Novi, Mich.-based ITC Holdings Corp. has filed with the Southwest Power Pool (SPP) its ITC Great Plains Expansion Project, a proposed initiative to build over 2,700 miles of new transmission lines. The plan is focused on exporting energy – including wind power – from west to east across the SPP region and beyond.
ITC Great Plains LLC began developing the expansion plan with engineering, consulting and construction company Black & Veatch over a year ago. The proposal calls for the construction of five main 345 kV AC transmission lines along the following routes:
- western Kansas to southern Iowa;
- east central Nebraska to north central Iowa;
- western Oklahoma to south central Missouri;
- southwestern Kansas to south central Missouri; and
- eastern Texas, through southern Oklahoma, to southwest Arkansas.
Terry Harvill – vice president of ITC Grid Development, a wholly owned subsidiary of ITC Holdings Corp. – says the proposed project aims to make the transmission grid operate more efficiently and effectively. That includes moving cheaper sources of energy to points where they cannot yet reach, as well as ensuring that power flows more freely.
"When you look at the transmission system today, it's really balkanized and doesn't necessarily operate the way it needs to if you're going to move power fairly large distances," he says.
Harvill claims ITC's expansion project aligns well with SPP's ITP20, the organization's Integrated Transmission Plan (ITP) assessment for the next 20 years. Within ITP20, SPP considers five future scenarios, one of which anticipates the need to move more energy from west to east.
"This was a specific future that SPP put out there for parties to consider, and it just so happened that the study we were undertaking fit right into being responsive to that scenario," Harvill notes.

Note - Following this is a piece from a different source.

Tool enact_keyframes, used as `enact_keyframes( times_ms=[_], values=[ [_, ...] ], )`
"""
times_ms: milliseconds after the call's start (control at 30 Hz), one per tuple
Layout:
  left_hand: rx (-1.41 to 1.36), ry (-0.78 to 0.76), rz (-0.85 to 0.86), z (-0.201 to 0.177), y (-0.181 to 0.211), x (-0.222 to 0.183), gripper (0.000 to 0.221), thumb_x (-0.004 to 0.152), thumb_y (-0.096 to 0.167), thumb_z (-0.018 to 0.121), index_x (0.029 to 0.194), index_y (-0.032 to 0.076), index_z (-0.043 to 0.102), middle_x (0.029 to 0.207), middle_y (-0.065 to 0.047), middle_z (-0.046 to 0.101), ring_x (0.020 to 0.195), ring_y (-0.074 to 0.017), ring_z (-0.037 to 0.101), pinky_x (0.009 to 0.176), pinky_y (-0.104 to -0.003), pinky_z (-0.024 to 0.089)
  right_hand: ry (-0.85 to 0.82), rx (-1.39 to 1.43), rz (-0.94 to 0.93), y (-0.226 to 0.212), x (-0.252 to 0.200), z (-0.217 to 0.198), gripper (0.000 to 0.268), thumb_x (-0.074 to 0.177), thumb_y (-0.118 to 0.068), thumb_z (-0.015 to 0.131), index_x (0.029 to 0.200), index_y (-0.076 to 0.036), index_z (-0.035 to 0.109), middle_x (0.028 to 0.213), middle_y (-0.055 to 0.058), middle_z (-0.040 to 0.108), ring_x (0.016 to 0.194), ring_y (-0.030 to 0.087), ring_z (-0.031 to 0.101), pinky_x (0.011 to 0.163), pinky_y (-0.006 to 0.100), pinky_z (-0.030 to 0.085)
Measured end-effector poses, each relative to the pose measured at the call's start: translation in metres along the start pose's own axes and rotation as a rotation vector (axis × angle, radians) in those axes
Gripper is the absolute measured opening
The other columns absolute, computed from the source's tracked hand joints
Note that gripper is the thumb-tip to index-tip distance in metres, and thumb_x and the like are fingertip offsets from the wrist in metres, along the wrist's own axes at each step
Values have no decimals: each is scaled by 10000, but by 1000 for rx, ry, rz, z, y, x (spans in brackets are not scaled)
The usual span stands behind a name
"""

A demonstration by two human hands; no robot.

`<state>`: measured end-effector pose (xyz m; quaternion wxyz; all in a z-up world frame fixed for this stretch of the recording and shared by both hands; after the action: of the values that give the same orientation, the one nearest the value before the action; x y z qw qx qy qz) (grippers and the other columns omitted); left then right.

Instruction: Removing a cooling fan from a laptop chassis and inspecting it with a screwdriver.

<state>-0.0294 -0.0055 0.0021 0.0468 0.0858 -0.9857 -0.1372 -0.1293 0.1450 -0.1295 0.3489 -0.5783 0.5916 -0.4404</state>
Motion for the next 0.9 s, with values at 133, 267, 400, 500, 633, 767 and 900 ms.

According to SPP spokesperson Pete Hoelscher, the organization has included this scenario in its planning process because states in SPP's western region, such as Oklahoma and Kansas, are home to many operational wind projects. The problem, he says, is that the wind farms are located where they are not necessary to serve load.
However, despite SPP's growing interest in wind power, the ITC considers its proposed project technology-neutral.
"I wouldn't want to paint this just as a project that was designed to move renewable sources of energy, because once the electrons go on the grid, it doesn't really matter whether they were generated from wind, solar, gas or coal resources – it's all the same once it's on the lines and the electrons are flowing," Harvill explains.
"That said, there has been substantial wind development in the western part of SPP," he adds. "Obviously, some of that would benefit from this."
Approval process
As a regional transmission organization, SPP is responsible for creating transmission expansion plans for its members. It must cogitate states' renewable portfolio standards, population growth and many other factors that could affect the grid in its footprint.
"We have to make sure power is delivered reliably, make sure it's delivered economically and then also meet the policy needs of the various states of our region," explains Tom Kleckner, who is also with SPP. "We've got nine states in our footprint, so we're trying to balance those three needs of our members: reliability, economics and policy."
SPP's typical ITP process includes working on the 20-year plan for 18 months, followed by a 10-year plan for another 18 months. SPP gathers all of the proposed projects, evaluates them, puts together drafts of the projects and sends them to its board for final approval. Now that ITC has submitted into the planning process, the company will continue working with SPP and other regional stakeholders, Harvill says.
So, what if the ITC Great Plains Expansion Project gets approved? How long would it take to build – and for how much?
Harvill cautions that transmission development is a slow process, and it would take years before ITC puts up any lines. Also, because SPP may make changes to the expansion proposal – including variations in line lengths and different interconnection points – the ITC did not attempt to put a specific cost figure on the plan.
"You can use today's dollars and try to ballpark it," Harvill says. "We typically use $2 million to $3 million per mile. When we estimate projects, it's kind of back-of-the-envelope stuff. You can do that quickly enough and come up with a number. We specifically avoided that."